What to work on: Could you write out the data that follows, exactly and in full?
*** Opening of Given records ***
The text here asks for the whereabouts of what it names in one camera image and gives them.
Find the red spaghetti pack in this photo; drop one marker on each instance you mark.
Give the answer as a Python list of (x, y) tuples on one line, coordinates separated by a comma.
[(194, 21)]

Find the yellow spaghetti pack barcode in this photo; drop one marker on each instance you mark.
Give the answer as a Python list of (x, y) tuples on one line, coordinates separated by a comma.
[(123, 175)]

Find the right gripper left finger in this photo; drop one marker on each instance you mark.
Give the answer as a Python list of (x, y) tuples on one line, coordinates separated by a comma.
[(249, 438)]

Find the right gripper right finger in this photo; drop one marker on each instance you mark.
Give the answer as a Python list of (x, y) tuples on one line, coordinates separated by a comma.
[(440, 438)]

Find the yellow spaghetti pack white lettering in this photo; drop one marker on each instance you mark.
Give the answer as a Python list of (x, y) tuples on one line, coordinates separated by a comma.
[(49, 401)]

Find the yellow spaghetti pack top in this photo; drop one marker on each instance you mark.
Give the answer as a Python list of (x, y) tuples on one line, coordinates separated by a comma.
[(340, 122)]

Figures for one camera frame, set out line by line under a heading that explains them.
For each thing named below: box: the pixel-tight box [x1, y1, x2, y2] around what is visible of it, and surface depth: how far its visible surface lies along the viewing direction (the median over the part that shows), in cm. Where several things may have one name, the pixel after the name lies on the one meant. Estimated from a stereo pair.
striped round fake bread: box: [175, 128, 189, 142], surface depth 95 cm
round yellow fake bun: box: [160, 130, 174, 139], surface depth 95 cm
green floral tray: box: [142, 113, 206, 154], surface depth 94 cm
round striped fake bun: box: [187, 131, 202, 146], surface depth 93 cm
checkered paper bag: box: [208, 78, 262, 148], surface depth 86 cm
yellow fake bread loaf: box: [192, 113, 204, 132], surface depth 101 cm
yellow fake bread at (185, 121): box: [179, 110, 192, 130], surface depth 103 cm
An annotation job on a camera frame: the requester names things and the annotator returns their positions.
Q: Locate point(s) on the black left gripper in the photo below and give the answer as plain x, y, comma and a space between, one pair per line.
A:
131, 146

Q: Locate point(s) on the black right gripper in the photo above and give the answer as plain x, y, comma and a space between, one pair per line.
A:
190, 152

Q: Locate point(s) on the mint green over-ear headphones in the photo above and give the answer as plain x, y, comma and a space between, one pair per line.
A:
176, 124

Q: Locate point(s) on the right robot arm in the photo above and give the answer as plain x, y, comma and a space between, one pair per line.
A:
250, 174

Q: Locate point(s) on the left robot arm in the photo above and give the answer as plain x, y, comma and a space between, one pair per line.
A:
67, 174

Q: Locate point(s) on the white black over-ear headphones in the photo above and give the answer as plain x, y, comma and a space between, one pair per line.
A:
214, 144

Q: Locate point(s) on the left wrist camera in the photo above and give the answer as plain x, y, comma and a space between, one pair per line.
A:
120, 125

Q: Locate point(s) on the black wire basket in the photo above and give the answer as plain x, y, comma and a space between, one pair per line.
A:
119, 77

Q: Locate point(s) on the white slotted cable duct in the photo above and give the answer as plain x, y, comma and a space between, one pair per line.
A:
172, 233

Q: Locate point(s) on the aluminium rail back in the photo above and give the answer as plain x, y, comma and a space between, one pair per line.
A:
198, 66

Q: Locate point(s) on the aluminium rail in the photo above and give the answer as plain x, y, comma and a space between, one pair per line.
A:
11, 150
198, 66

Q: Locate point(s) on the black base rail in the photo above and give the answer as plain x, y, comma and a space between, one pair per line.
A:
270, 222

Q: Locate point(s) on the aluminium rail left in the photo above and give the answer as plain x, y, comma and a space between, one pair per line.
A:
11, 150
*** Close of Given records ***
Problem solution:
The text here asks for the whereabouts of what it names in one camera image and gives them.
Find the red spaghetti pack in this photo; drop one marker on each instance you mark.
Give the answer as a Python list of (x, y) tuples on one line, coordinates separated by a comma.
[(194, 21)]

Find the yellow spaghetti pack barcode in this photo; drop one marker on each instance you mark.
Give the answer as a Python list of (x, y) tuples on one line, coordinates separated by a comma.
[(123, 175)]

Find the right gripper left finger in this photo; drop one marker on each instance you mark.
Give the answer as a Python list of (x, y) tuples on one line, coordinates separated by a comma.
[(249, 438)]

Find the right gripper right finger in this photo; drop one marker on each instance you mark.
Give the answer as a Python list of (x, y) tuples on one line, coordinates separated by a comma.
[(440, 438)]

Find the yellow spaghetti pack white lettering in this photo; drop one marker on each instance you mark.
Give the answer as a Python list of (x, y) tuples on one line, coordinates separated by a comma.
[(49, 401)]

Find the yellow spaghetti pack top in this photo; drop one marker on each instance you mark.
Give the answer as a Python list of (x, y) tuples on one line, coordinates separated by a comma.
[(340, 122)]

Figures for one camera frame, set out line by line under a heading that explains them.
For each thing named below: box: the pixel-tight box [x1, y1, x2, y2] around what is visible of it, and surface depth: how far its visible surface lies along the viewing direction (the median over the part that shows), in cm. Where several things may have one name, the pixel after the name lies on the one meant. Estimated from a stereo pair.
striped round fake bread: box: [175, 128, 189, 142], surface depth 95 cm
round yellow fake bun: box: [160, 130, 174, 139], surface depth 95 cm
green floral tray: box: [142, 113, 206, 154], surface depth 94 cm
round striped fake bun: box: [187, 131, 202, 146], surface depth 93 cm
checkered paper bag: box: [208, 78, 262, 148], surface depth 86 cm
yellow fake bread loaf: box: [192, 113, 204, 132], surface depth 101 cm
yellow fake bread at (185, 121): box: [179, 110, 192, 130], surface depth 103 cm
An annotation job on a camera frame: the requester names things and the annotator returns their positions.
Q: Locate point(s) on the black left gripper in the photo below and give the answer as plain x, y, comma and a space between, one pair per line.
A:
131, 146

Q: Locate point(s) on the black right gripper in the photo above and give the answer as plain x, y, comma and a space between, one pair per line.
A:
190, 152

Q: Locate point(s) on the mint green over-ear headphones in the photo above and give the answer as plain x, y, comma and a space between, one pair per line.
A:
176, 124

Q: Locate point(s) on the right robot arm in the photo above and give the answer as plain x, y, comma and a space between, one pair per line.
A:
250, 174

Q: Locate point(s) on the left robot arm in the photo above and give the answer as plain x, y, comma and a space between, one pair per line.
A:
67, 174

Q: Locate point(s) on the white black over-ear headphones in the photo above and give the answer as plain x, y, comma and a space between, one pair per line.
A:
214, 144

Q: Locate point(s) on the left wrist camera in the photo above and give the answer as plain x, y, comma and a space between, one pair per line.
A:
120, 125

Q: Locate point(s) on the black wire basket in the photo above and give the answer as plain x, y, comma and a space between, one pair per line.
A:
119, 77

Q: Locate point(s) on the white slotted cable duct in the photo above and give the answer as plain x, y, comma and a space between, one pair per line.
A:
172, 233

Q: Locate point(s) on the aluminium rail back in the photo above and give the answer as plain x, y, comma and a space between, one pair per line.
A:
198, 66

Q: Locate point(s) on the aluminium rail in the photo above and give the answer as plain x, y, comma and a space between, one pair per line.
A:
11, 150
198, 66

Q: Locate point(s) on the black base rail in the photo above and give the answer as plain x, y, comma and a space between, one pair per line.
A:
270, 222

Q: Locate point(s) on the aluminium rail left in the photo above and give the answer as plain x, y, comma and a space between, one pair per line.
A:
11, 150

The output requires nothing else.